(INSTRUCTIONS TO FOLLOW): If a line in the data below includes the string "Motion", please return a copy of it.

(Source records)
= Beginning of Section =

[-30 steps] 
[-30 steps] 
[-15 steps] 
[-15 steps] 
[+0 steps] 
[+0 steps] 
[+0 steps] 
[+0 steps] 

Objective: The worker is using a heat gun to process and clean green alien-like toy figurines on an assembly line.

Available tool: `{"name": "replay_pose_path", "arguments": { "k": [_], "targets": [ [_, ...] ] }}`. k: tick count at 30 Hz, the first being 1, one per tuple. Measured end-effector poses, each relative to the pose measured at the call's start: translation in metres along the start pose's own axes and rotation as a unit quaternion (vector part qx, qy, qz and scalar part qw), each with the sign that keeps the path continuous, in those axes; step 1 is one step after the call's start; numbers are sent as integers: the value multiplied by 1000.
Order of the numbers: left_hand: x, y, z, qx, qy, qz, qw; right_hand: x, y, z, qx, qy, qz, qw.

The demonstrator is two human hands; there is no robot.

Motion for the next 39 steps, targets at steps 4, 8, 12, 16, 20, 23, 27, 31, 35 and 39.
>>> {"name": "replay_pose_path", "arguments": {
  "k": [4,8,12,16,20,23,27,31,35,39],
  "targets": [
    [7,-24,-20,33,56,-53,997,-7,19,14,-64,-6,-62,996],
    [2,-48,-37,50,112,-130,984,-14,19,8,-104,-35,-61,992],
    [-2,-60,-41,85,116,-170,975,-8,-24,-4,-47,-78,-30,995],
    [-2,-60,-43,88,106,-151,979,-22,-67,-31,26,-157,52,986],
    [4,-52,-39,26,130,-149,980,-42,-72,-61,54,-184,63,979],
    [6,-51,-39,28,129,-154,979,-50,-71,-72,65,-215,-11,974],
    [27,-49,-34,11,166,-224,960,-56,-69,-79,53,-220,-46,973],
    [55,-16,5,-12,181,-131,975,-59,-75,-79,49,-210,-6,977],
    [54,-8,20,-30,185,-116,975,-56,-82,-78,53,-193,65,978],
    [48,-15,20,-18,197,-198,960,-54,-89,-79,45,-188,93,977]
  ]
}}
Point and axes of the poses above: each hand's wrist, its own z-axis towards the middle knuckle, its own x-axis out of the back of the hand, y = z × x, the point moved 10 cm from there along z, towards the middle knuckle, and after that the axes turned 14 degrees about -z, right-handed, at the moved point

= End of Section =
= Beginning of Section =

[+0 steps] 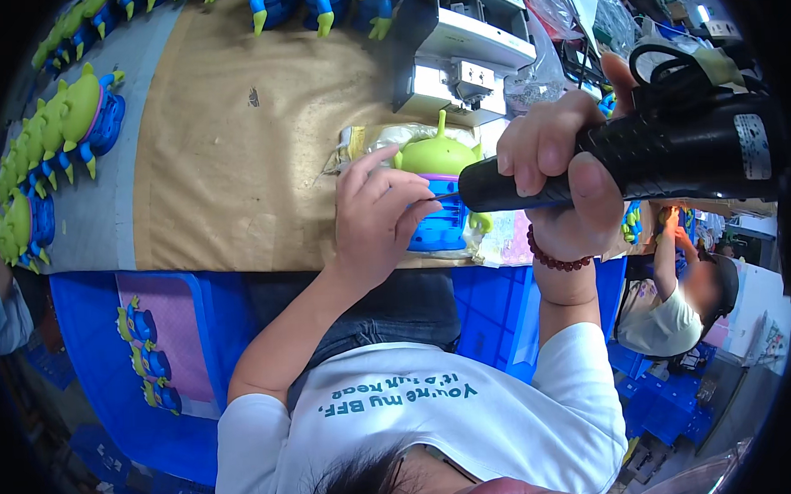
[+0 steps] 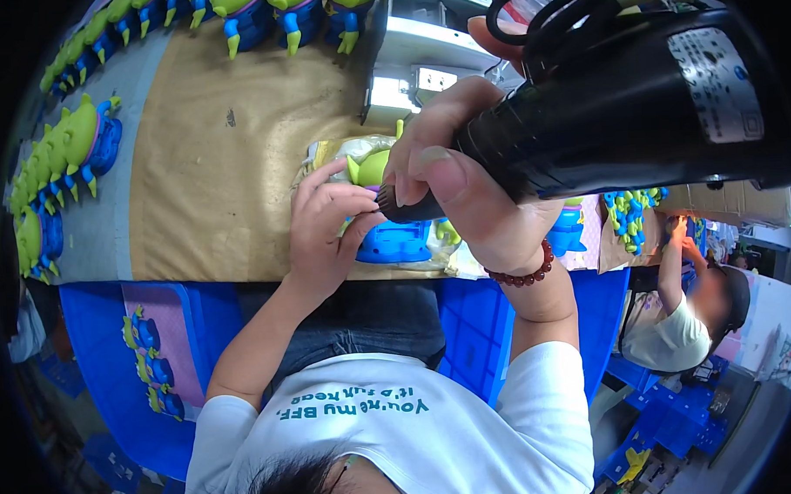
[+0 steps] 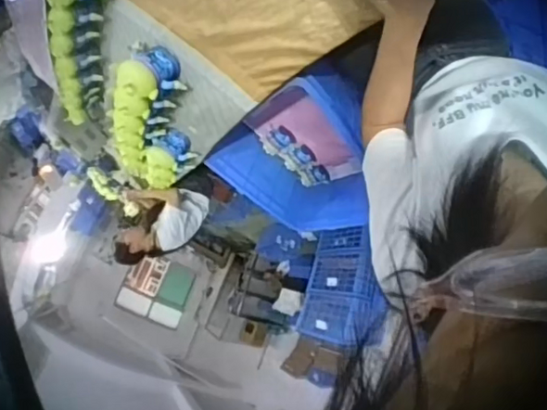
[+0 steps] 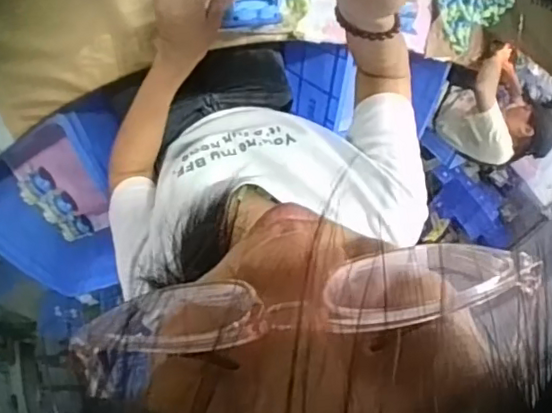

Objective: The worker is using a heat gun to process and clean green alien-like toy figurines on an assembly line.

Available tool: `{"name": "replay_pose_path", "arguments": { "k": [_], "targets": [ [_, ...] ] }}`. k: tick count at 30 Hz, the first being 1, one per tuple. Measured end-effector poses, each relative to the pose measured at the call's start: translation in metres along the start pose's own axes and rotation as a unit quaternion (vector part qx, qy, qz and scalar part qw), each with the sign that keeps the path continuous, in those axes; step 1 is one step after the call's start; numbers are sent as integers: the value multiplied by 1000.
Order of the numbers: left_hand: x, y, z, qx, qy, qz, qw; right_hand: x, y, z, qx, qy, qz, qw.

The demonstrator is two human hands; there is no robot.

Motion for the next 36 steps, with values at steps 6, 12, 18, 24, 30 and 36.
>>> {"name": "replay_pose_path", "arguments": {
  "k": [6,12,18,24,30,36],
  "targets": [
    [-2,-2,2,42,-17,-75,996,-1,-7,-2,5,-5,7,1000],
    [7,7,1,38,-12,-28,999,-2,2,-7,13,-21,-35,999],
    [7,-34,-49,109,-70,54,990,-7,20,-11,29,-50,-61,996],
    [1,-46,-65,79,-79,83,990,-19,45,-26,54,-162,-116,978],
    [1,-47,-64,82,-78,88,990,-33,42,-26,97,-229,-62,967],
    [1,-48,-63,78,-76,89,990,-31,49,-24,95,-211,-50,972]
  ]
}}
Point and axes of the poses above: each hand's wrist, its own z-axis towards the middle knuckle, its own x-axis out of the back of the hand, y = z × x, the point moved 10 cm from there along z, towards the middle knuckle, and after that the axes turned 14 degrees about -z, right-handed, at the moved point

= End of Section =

(YOUR SOLUTION):
Motion for the next 39 steps, targets at steps 4, 8, 12, 16, 20, 23, 27, 31, 35 and 39.
Motion for the next 36 steps, with values at steps 6, 12, 18, 24, 30 and 36.

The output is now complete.